→ **Required action**: Each line of the material must be repeated precisely, with the pictures left out.

::::

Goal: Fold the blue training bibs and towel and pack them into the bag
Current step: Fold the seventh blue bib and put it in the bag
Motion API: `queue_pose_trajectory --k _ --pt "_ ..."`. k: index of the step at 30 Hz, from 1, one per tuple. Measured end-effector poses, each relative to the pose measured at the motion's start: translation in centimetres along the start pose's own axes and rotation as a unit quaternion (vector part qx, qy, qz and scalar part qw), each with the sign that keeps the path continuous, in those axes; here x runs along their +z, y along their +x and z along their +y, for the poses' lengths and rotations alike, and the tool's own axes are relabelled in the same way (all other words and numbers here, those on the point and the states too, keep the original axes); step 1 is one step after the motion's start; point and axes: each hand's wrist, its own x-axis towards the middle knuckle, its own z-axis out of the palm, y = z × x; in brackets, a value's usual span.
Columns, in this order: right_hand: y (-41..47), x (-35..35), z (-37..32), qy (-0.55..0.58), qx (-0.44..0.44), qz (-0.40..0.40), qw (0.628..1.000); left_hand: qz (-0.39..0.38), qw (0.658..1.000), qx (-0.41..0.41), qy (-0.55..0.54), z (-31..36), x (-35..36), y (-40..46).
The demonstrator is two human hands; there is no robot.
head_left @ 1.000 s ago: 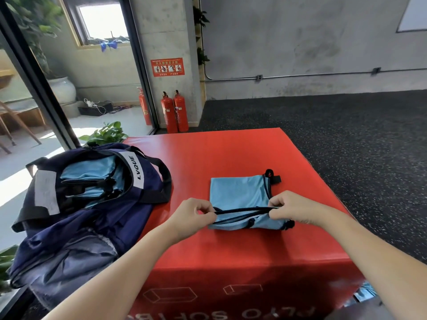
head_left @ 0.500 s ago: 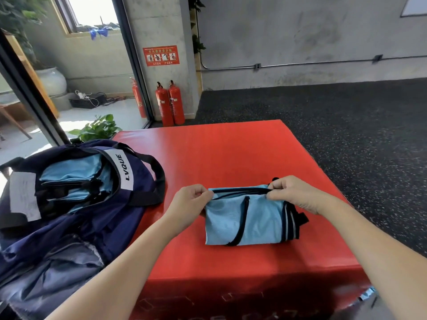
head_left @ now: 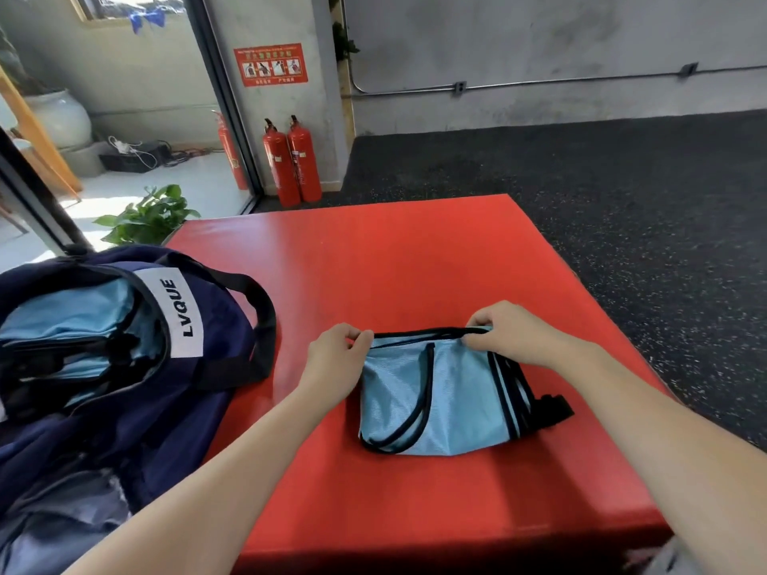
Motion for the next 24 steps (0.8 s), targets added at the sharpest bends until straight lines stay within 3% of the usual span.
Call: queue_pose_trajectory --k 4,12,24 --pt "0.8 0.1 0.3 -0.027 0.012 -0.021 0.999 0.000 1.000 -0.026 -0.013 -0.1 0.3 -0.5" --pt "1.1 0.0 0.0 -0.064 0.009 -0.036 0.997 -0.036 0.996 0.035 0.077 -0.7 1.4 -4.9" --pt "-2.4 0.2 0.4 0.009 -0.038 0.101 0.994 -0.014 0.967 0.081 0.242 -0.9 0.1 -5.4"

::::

→ **Your solution**:
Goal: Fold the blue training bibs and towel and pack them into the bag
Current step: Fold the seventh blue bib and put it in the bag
Motion API: `queue_pose_trajectory --k _ --pt "_ ..."`. k: index of the step at 30 Hz, from 1, one per tuple. Measured end-effector poses, each relative to the pose measured at the motion's start: translation in centimetres along the start pose's own axes and rotation as a unit quaternion (vector part qx, qy, qz and scalar part qw), each with the sign that keeps the path continuous, in those axes; here x runs along their +z, y along their +x and z along their +y, for the poses' lengths and rotations alike, and the tool's own axes are relabelled in the same way (all other words and numbers here, those on the point and the states too, keep the original axes); step 1 is one step after the motion's start; point and axes: each hand's wrist, its own x-axis towards the middle knuckle, its own z-axis out of the palm, y = z × x; in brackets, a value's usual span.
Columns, in this order: right_hand: y (-41..47), x (-35..35), z (-37..32), qy (-0.55..0.58), qx (-0.44..0.44), qz (-0.40..0.40), qw (0.628..1.000); left_hand: qz (-0.39..0.38), qw (0.658..1.000), qx (-0.41..0.41), qy (-0.55..0.54), z (-31..36), x (-35..36), y (-40..46).
The demonstrator is two human hands; there is no robot.
head_left @ 1.000 s ago: 
head_left @ 0.500 s ago: 
head_left @ now: 
Motion for the next 24 steps (0.8 s), targets added at the sharpest bends until straight lines stay within 3% of the usual span.
Call: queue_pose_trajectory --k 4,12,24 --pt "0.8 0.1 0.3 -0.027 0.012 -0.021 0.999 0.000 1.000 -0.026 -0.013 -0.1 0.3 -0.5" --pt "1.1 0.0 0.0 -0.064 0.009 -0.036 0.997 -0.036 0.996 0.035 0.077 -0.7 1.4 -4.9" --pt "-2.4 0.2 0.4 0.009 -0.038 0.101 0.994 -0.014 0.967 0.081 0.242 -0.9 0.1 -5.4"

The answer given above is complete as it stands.